This extension provides formal constructs for annotation representation like the class D30
Annotation Event and the property L43 annotates (is annotated by).
5. Related work
In this section, we focus on available solutions about knowledge modeling and representation
in the framework of Digital and Computational Humanities research. A main issue regarding
knowledge modeling in the DH/CH is that metadata from different institutions (e.g., museums,
1
The current standard is the one renewed and updated in 2014 (ISO 21127:2014)
archives, libraries) are heterogeneous and need to be integrated to offer a complete view of
information about any period, geographic location, and aspect of human activity in the past.
In [10], the use of metadata schemas like for example Dublin Core, MPEG7, and METS standards,
is discouraged due to the fact that the available metadata are usually insufficient to represent
all the real-world feature that need to be described. In this direction, the use of a common
conceptualization model is recommended for ensuring interoperability of repositories, uniform
access to data, and querying functionalities.
A number of conceptualization models exist that are already employed also in the field of
cultural heritage, humanities, and social sciences [11]. A brief overview is available in [12] and
[11]. An additional survey on this topic is provided in [13]. As an example, DOLCE [14] is a large
Descriptive first-order Ontology for Linguistic and Cognitive Engineering. According to [12],
the rigorous DOLCE’s logical formulation makes difficult for domain experts to understand and
use it. Moreover, as a difference with CRM, a modular organization of the ontology specifications
is not supported in DOLCE. For instance, this means that the design of space and time data is
represented as properties of concepts and not as concepts existing per sé. A further example
is the PROTON (PROTo ONtology) [15]. This is an upper-level ontology characterized by a
hierarchy of classes and properties without any restriction on the meaning. As a difference
with CRM, PROTON does not provide specific constructs for conceptualization of space and
time data.
In the context of DH/CH, CHARM [16] (Cultural Heritage Abstract Reference Model) repre-
sents an alternative to the CRM. The are three major differences between CHARM and CRM: i)
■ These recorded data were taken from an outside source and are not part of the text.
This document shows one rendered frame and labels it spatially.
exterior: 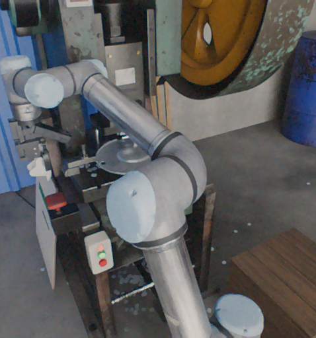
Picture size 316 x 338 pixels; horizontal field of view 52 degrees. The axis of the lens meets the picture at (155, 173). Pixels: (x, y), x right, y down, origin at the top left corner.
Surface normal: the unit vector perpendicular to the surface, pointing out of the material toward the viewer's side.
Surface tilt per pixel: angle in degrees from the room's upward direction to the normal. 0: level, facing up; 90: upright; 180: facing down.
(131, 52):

the CHARM ontology is wider in scope than CRM, and this could be a matter of confusion for
ontology designers with focused domain target and limited experience; ii) CHARM provides
an abstract model that needs to be extended to fit a specific organisation need; iii) CHARM is
expressed in ConML, a well-defined conceptual modelling language, while CRM is a conceptual
model that is compatible with implementation through different formalization languages (e.g.,
RDF).
Finally, we note that the modular extensions of the CIDOC CRM also constitute an additional
option for ontology representation of specific types of data. In particular, we mention i)
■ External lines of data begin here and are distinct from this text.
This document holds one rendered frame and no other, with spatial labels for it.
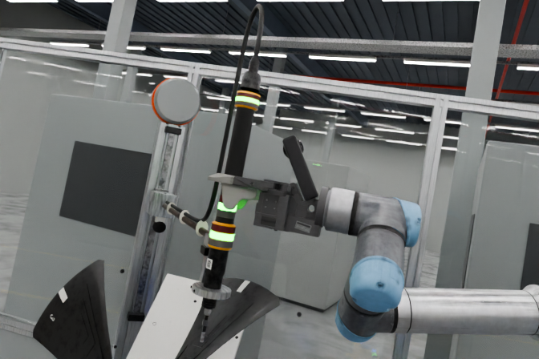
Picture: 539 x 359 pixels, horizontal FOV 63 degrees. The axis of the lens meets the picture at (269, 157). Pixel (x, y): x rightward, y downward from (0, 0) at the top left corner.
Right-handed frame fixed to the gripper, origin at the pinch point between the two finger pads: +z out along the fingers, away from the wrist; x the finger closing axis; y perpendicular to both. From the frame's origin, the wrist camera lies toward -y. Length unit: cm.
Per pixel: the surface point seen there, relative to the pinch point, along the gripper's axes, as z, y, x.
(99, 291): 23.8, 28.2, 8.9
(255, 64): -3.0, -21.1, -1.0
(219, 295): -4.9, 20.1, -2.8
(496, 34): -132, -191, 390
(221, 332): -3.5, 30.2, 9.4
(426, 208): -46, -2, 70
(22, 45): 113, -37, 71
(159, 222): 31, 17, 47
CRMtex [17] for supporting knowledge representation of ancient documents, and ii) CRMsci [18]
for archaeological excavations, scientific observations, and measurements.
6. Ongoing and future work
In this paper we have presented the vision of the VAST project in the context of the transition
from digital to computational humanities. One of the main drivers of this transition is the need
of methods and techniques capable of adding value to the historical collections of documents
held by museums, archives and other cultural institutions. The vision of VAST is summarized by
the principles that inspired the VAST architecture which is designed to support multidimensional
modeling and visualization of knowledge extracted from the source documents and from the
contents created by final users. Ongoing activities are about the following issues.
Document annotation. The VAST scholars already defined the first version of the common
vocabulary to employ for document annotation. The VAST keywords are integrated within the
annotation tool and they have been associated with a set of shared annotation guidelines.
Ontology design and implementation. The VAST ontology meta-model presented in
Section 4 is going to be implemented through the CIDOC Conceptual Reference Model. Details
about modeling of the VAST entities through the CRM constructs are going to be investigated.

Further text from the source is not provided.